Will bear 856 still reign as king in 2019?
“We watched 856 regain his status as the river’s most dominant bear last year, but each year I wonder if he’ll be able to maintain that rank,” said Fitz. “He’s not getting any younger and there are several other large bears to contend with.”
Bear 503 has had perhaps the most dramatic history of any Brooks River bear.
In the summer of 2014, as a 1.5-year-old bear, his mother abandoned him, leaving bear 503 helpless — and likely to soon starve to death.
But bear 503 did not die. He was, to the amazement of park rangers, adopted by another bear, and has since grown into a large, healthy bear.
Perhaps 503, like bear 856, will mature into one of the more dominant males this summer.
“He’s grown a lot during the intervening years and has been largely playful and tolerant of other bears,” noted Fitz. “Five-zero-three still has a lot of growing in the next few years and even 856 played with other bears when he was younger, but I wonder how he will behave as his priorities change and he matures into a fully grown bear.”
Bear 402 arrived at the Brooks River with a rare four newly-born cubs in 2018. It’s challenging for cubs to survive their first year, amid dangerous males, competition for food, and the harshness of the Alaskan wild. Bear 856, for example, killed a cub last summer.
The question that looms large is how many of 402’s cubs will survive?
“I’m curious to know whether all of her cubs survived the winter and spring,” said Fitz. “We’ve seen a few other instances of bears with litters of four at Brooks River, but no mother has successfully weaned a litter of four, generally losing one or more cubs before their second year.”

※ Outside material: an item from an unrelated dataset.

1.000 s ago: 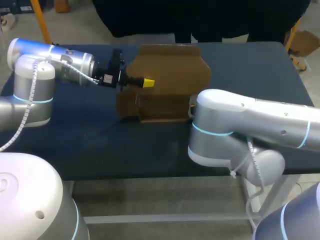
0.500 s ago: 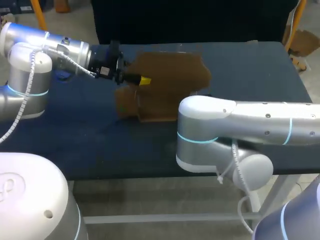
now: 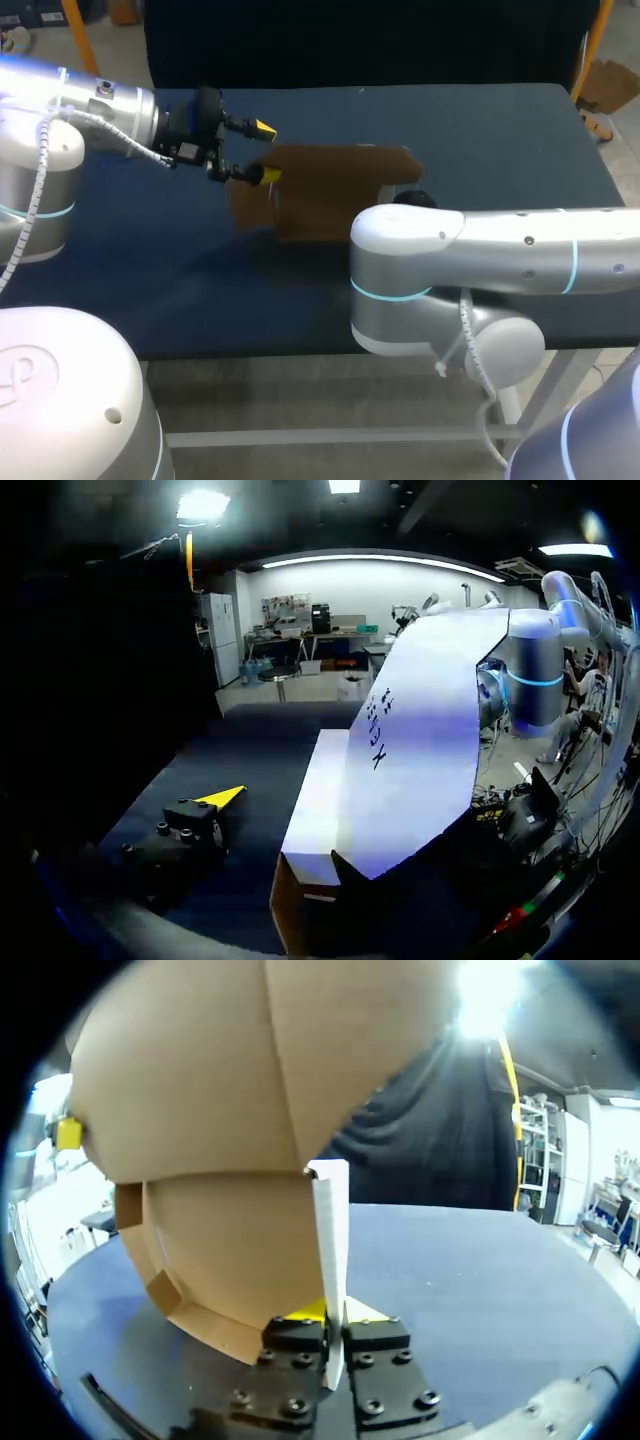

Beyond these well-known characters, the bears’ diligent webcam watchers will almost certainly look for 2018’s conspicuously fat omnivores, the likes of bear 409, bear 747, and old Otis (bear 480).
But, let us not forget the foundational reason why any bears are there at all: the hefty salmon.
Bounties of the fish have come to spawn in Katmai’s river and streams. Yet along the way, some will meet the claws of the ravenous bears, who consume the salmons’ fatty brains, skin, and vivid red flesh.
“Salmon make the ultimate sacrifice in order to reproduce and without them, Katmai’s ecosystem would be impoverished,” said Fitz.